■ What you are asked to do ■
Copy out the data exactly as it appears, without a single image.

======== Input data ========

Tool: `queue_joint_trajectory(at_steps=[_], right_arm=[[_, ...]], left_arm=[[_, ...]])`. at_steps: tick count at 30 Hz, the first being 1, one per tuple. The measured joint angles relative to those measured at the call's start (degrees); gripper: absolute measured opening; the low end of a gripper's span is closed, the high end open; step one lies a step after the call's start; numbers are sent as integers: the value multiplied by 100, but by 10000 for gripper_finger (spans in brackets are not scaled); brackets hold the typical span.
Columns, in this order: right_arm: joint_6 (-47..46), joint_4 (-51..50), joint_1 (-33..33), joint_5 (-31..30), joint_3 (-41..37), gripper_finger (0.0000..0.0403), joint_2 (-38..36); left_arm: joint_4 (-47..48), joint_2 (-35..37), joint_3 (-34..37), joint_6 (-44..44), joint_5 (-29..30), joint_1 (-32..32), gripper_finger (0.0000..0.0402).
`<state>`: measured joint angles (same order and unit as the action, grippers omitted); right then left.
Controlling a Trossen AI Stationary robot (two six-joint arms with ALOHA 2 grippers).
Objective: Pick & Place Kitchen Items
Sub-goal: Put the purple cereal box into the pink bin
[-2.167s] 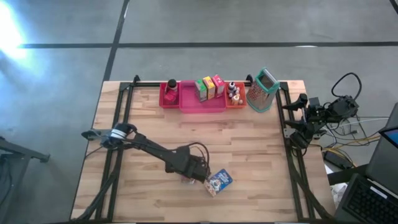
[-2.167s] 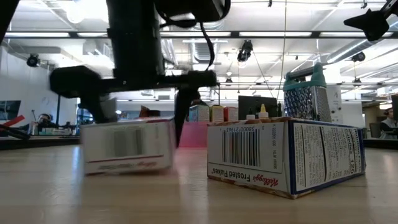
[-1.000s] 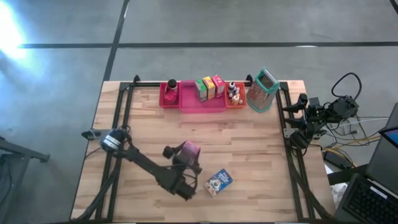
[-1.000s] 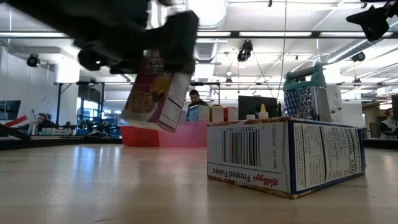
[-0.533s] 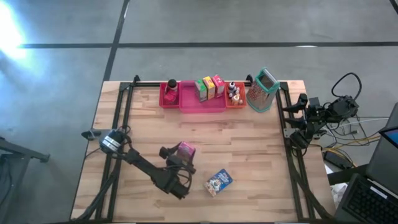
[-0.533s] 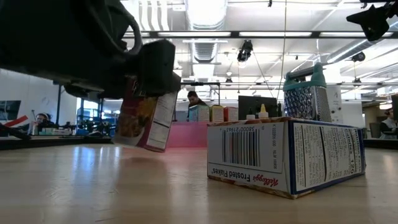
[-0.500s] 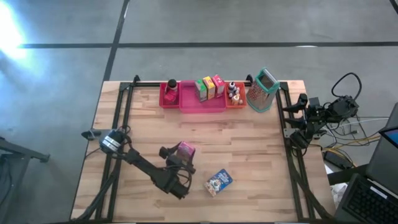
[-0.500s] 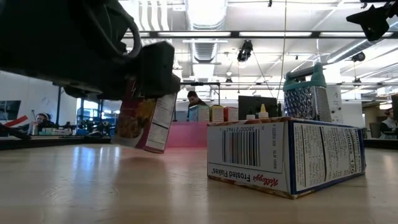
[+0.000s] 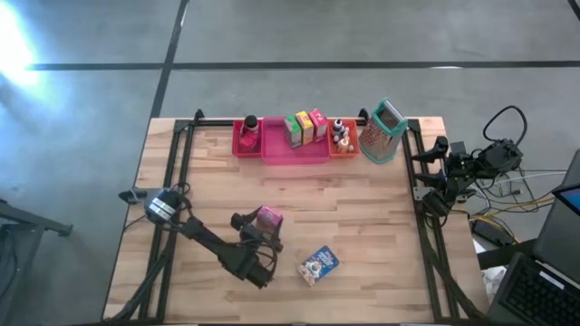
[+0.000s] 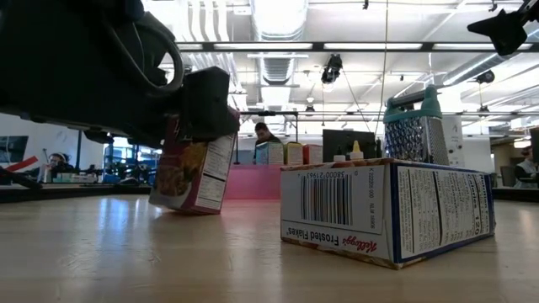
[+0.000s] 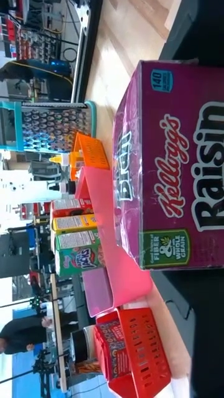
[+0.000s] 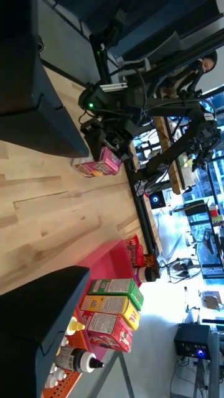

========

■ Task result ■
Tool: `queue_joint_trajectory(at_steps=[_], right_arm=[[_, ...]], left_arm=[[_, ...]])`. at_steps: tick count at 30 Hz, the first being 1, one per tuple. The measured joint angles relative to those measured at the call's start (degrees); gripper: absolute measured opening; the low end of a gripper's span is closed, the high end open; step one lies a step after the call's start; numbers are sent as integers: the value multiplied by 100, but by 10000 for gripper_finger (spans in brackets are not scaled); brackets hold the typical span.
Columns, in this order: right_arm: joint_6 (-47..46), joint_4 (-51..50), joint_1 (-33..33), joint_5 (-31..30), joint_3 (-41..37), gripper_finger (0.0000..0.0403), joint_2 (-38..36); left_arm: joint_4 (-47..48), joint_2 (-35..37), joint_3 (-34..37), joint_6 (-44..44), joint_5 (-29..30), joint_1 (-32..32), gripper_finger (0.0000..0.0402).
`<state>`: measured joint angles (same order and unit as the action, grippers omitted); right then left.
Controlling a Trossen AI Stationary robot (two six-joint arms with ALOHA 2 grippers).
Objective: Pick & Place Kitchen Items
Sub-goal: Put the purple cereal box into the pink bin
[-2.167s] 
[-2.167s] 
[-1.000s] 
[-1.000s] 
[-0.533s] 
[-0.533s] 
[-0.500s] 
[-0.500s] 
[+0.000s] 
[+0.000s] 
[+0.000s] 
[+0.000s] 

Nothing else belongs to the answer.